▶ _Task statement_
Every line of the listing below from the one with "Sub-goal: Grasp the" up to and including the one with "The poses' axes" should be retyped exactly, and nothing else; pictures are not part of the copy.

■ ■ ■ ■ ■ ■ ■

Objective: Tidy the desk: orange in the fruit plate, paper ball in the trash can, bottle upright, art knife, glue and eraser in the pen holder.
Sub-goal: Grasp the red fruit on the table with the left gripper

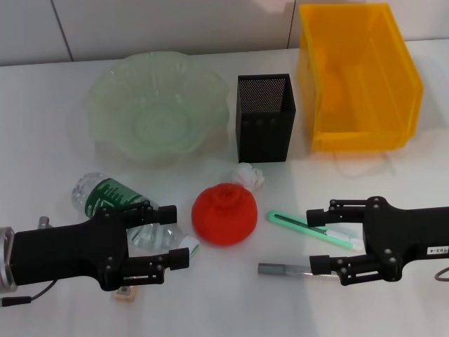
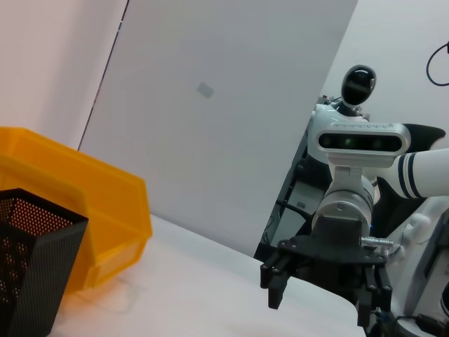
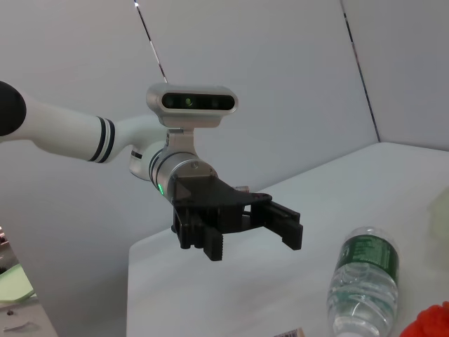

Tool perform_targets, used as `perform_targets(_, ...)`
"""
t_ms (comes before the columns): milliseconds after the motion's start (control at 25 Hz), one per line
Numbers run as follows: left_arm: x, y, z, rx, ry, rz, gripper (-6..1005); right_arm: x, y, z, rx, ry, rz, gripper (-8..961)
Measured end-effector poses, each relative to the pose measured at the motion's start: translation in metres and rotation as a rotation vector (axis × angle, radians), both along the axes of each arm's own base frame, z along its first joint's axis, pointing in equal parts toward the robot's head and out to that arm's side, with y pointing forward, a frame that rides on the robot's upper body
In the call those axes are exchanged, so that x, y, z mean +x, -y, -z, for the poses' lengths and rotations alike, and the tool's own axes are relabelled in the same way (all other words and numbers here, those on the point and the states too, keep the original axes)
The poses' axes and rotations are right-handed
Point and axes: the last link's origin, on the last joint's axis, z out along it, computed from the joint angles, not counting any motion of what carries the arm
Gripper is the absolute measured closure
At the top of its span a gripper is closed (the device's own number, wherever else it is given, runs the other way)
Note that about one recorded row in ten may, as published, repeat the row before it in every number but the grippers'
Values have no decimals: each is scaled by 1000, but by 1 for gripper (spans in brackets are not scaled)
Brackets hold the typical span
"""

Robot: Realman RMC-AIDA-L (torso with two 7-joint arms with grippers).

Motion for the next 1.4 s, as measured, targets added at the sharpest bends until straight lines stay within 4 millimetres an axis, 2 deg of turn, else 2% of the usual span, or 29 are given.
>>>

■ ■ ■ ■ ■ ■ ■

▶ _Result for this task_
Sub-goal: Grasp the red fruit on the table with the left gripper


Tool perform_targets, used as `perform_targets(_, ...)`
"""
t_ms (comes before the columns): milliseconds after the motion's start (control at 25 Hz), one per line
Numbers run as follows: left_arm: x, y, z, rx, ry, rz, gripper (-6..1005); right_arm: x, y, z, rx, ry, rz, gripper (-8..961)
Measured end-effector poses, each relative to the pose measured at the motion's start: translation in metres and rotation as a rotation vector (axis × angle, radians), both along the axes of each arm's own base frame, z along its first joint's axis, pointing in equal parts toward the robot's head and out to that arm's side, with y pointing forward, a frame that rides on the robot's upper body
In the call those axes are exchanged, so that x, y, z mean +x, -y, -z, for the poses' lengths and rotations alike, and the tool's own axes are relabelled in the same way (all other words and numbers here, those on the point and the states too, keep the original axes)
The poses' axes and rotations are right-handed

This answer requires no further additions.